The worst part of this was the leadership’s strategy:
tying the reconciliation debate to Planned Parenthood in order to avoid a real
fight to defund the organization through a government-funding bill.
(*NOD*)
That decision was designed to pit the pro-life movement
against the ObamaCare-repeal coalition.
(*NOD*)
This isn’t how conservatives should operate.
* DIE, REPUBLICAN LEADERSHIP, DIE...!!!
Some Republicans in the House might have thought this
strategy was clever: by pre-empting an anticipated effort by Senate moderates
to water down the bill (by doing that on their own in advance), perhaps they
were trying to make it easier to get the bill across the finish line. But this
turn of events shows why that sort of thinking isn’t the right approach for the
House to take. If the Senate really wants to water down good legislation, let
it be the one to do it. Moreover, if the House had set the high-water mark at a
simple repeal bill, the debate wouldn’t hinge today on which specific elements
of a reconciliation package on ObamaCare are most politically challenging for
moderate senators.
That’s something that’s long been true of the ObamaCare
debate: Republicans are always in better shape making the case against this
extremely unpopular law in its entirety than looking like they’re in the
pockets of big business by advocating minor tweaks to the law or looking like
they’re out to get the poorest beneficiaries of ObamaCare by focusing on issues
like the Medicaid expansion in isolation.
No doubt the Senate would take up the House’s weak
package if the numbers were there.
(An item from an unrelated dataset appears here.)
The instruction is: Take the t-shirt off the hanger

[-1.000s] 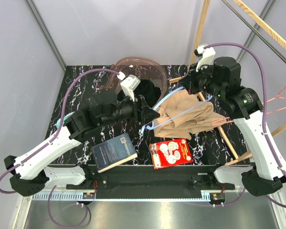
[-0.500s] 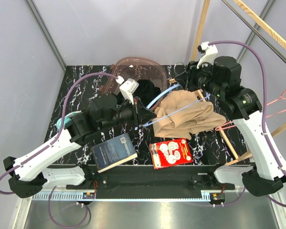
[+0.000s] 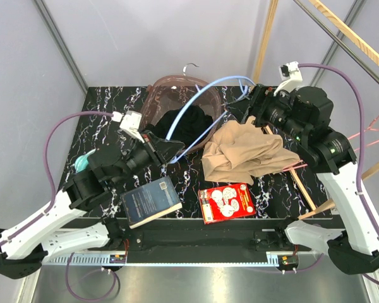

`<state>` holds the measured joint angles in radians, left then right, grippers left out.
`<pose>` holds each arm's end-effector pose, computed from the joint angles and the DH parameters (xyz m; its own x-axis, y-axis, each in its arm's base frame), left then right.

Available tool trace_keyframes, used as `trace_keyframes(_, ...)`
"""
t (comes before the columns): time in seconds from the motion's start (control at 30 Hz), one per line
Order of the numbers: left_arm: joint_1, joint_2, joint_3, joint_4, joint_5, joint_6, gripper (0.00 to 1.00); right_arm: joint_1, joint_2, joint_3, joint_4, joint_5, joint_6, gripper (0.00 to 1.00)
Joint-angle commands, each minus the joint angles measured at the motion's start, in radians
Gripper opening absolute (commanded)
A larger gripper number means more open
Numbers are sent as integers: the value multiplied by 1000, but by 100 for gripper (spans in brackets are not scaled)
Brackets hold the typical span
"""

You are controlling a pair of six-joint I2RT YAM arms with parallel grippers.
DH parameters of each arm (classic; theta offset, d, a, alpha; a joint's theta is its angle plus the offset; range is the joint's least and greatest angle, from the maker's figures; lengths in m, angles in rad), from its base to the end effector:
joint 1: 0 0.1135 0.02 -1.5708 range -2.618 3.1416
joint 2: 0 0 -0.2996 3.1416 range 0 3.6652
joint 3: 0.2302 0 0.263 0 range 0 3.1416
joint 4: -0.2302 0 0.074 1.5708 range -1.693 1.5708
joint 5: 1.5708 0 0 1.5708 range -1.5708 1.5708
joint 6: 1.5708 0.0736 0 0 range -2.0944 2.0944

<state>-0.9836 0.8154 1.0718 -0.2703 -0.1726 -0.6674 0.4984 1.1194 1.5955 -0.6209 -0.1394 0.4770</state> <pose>0.1178 -0.1541 0.4526 -0.4548 -0.4172 -0.7868 0.5647 0.5481 -0.6170 0.2013 0.1212 0.5326 -0.3854 0.3079 -0.8699 -0.4696 0.7460 0.4721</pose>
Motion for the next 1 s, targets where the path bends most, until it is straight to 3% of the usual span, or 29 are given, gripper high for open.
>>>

But they don’t look to be. Good for Senators
Lee, Cruz, and Rubio for leveraging their votes to force the Senate to craft a
better package. And shame on the House for putting them in this position in the
first place.
* Er... NO... NOT "GOOD FOR LEE, CRUZ, AND RUBIO;
THEY - ALONG WITH RAND PAUL - SHOULD HAVE BEEN FILIBUSTERING ALL THESE BILLS!